YOUR TASK >> Read the lines below. Copy out any that hold the string "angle".

*** Opening of DATASET SECTION ***

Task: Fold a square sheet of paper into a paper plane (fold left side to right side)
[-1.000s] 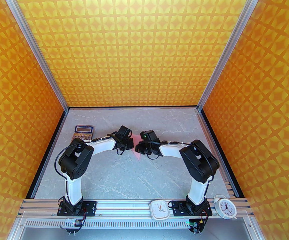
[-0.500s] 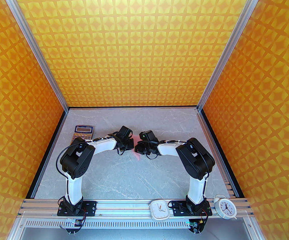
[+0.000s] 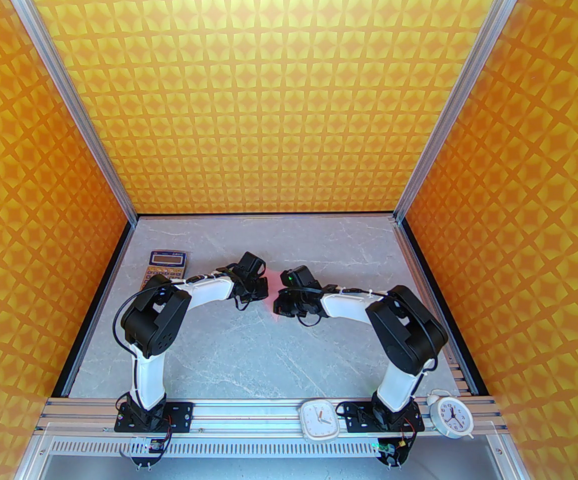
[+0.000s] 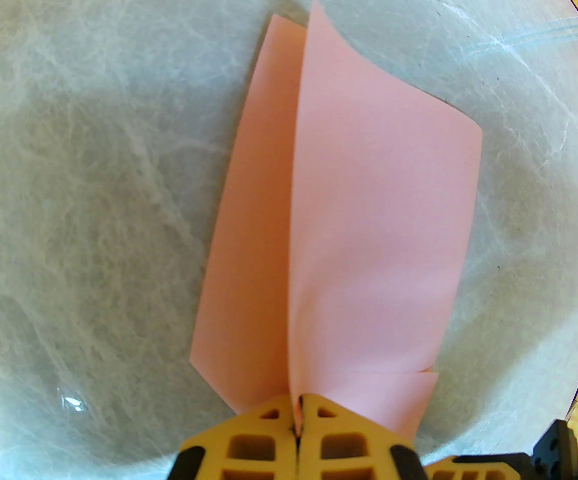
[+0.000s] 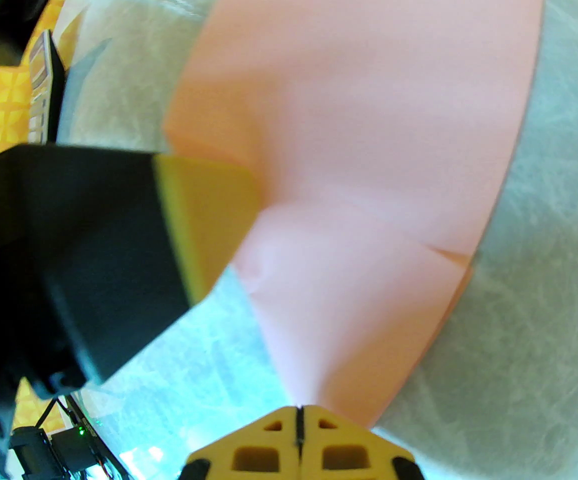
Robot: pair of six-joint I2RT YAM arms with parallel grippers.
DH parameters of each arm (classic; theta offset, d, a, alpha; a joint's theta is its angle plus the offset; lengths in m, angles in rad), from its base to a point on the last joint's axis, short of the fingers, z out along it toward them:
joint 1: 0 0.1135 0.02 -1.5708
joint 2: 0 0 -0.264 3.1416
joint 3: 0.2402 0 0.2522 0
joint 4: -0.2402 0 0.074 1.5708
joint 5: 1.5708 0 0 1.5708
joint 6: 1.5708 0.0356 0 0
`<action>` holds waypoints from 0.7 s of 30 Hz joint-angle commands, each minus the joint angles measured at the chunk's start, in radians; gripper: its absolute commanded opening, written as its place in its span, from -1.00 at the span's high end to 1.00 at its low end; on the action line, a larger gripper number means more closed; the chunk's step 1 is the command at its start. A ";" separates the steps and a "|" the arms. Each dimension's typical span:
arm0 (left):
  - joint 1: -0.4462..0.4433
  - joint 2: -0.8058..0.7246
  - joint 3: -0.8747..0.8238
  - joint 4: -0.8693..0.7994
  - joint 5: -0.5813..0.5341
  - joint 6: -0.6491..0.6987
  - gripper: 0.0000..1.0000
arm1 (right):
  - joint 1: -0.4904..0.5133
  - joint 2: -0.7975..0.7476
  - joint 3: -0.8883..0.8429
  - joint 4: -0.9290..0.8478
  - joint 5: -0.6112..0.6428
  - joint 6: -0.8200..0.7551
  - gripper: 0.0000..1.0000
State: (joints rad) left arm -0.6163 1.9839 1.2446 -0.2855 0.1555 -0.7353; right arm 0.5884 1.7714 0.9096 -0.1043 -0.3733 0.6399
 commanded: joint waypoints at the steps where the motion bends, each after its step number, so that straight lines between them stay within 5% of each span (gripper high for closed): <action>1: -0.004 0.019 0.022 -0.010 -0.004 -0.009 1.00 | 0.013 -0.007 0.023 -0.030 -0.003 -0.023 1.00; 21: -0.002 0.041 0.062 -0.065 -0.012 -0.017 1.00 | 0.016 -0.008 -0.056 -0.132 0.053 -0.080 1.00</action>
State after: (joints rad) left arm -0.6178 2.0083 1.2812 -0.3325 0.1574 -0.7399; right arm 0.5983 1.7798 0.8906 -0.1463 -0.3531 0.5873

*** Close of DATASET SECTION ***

ANSWER BOX >>
DH parameters of each arm (classic; theta offset, d, a, alpha; a joint's theta is its angle plus the offset; lengths in m, angles in rad), from its base to a point on the last joint's axis, short of the fingers, z out along it toward them:
`<action>` holds waypoints from 0.7 s of 30 Hz joint-angle commands, each minus the joint angles measured at the chunk's start, in radians; gripper: its absolute commanded opening, written as its place in its span, from -1.00 at the span's high end to 1.00 at its low end; on the action line, a larger gripper number means more closed; the chunk's step 1 is the command at its start. A ";" separates the steps and a "|" the arms. Each dimension's typical span:

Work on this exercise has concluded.